The Woman put the kibosh on that line of thought and used her extensive network of undercover operatives to pinpoint a base of operations for the weekend – Brigid’s Cottage.

One thing you notice about Brigid’s before you even enter the house – it has been decorated in the style I like to call Terminal Cuteness. This is the style that makes women go “awww” and makes all other right-thinking citizens go into diabetic shock. Take this photo, for instance. What you can’t tell is that in the corner below the lamp there is a miniature tea party attended by teddy bears. Enough said.
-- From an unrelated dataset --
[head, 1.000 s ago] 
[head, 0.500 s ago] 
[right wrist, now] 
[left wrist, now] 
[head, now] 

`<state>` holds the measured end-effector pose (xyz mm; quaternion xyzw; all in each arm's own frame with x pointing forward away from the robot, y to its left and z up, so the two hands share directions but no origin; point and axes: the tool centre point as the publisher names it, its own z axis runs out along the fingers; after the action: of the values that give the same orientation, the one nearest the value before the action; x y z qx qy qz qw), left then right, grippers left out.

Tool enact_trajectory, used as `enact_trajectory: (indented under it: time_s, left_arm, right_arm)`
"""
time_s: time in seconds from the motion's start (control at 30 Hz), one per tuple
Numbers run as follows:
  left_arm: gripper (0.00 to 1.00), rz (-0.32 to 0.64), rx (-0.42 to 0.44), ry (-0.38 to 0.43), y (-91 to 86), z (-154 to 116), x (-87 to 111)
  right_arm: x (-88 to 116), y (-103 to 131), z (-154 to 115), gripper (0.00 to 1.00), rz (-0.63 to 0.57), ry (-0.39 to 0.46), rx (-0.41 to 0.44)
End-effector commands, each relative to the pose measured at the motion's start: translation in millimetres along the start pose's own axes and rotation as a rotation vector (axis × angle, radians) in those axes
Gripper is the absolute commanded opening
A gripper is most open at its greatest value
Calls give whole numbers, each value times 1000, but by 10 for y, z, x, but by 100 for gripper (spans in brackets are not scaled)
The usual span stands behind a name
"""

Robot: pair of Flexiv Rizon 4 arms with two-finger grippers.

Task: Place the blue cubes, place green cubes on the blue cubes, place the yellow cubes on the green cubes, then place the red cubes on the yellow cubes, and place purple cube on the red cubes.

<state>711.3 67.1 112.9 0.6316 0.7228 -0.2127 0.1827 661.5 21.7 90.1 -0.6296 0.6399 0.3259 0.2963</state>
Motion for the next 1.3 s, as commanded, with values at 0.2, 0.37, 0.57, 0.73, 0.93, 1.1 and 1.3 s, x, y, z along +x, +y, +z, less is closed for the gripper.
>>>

During the playback of the photojournalistic style of our videoed entry to the cottage, you can hear the “awwws” from The Woman being drowned out by my comments, such as, “Oh, no.” or “You’re kidding me.” or “You’re not going to believe this one.”

After a short period of attitude adjustment, I was allowed to catalog the many nice features: it is a stand-alone cottage, not a B&B, for the ultimate in privacy. Since it is 600 square feet, space is very efficiently utilized. (This was once a house. Imagine that, 600 sq ft to live in. Wow.) The microscopic kitchen has a microwave, coffee maker, toaster, and a small fridge stocked with water, juice, beer and wine. The living room has a TV and game console. The bedroom has a TV with DVD player and a decent selection of DVDs. But the highlights are the private hot tub in the back yard and wireless internet.

I know what you’re thinking. You’re on vacation. Forget the internet and just chill. Ha! Think again, buckwheat. One advantage of booking a cottage with wireless internet is the ability to check out details on local happenings, such as live music options, before you make your evening plans. Used wisely, internet access increases the quality of your chill time by allowing you to make informed choices.

There were a dozen options for dinner with live music but most were too country for our tastes. A scan of relevant My Space pages narrowed it down to a few likely options and we settled on Porter Davis. But first we had to sample some authentic German cuisine.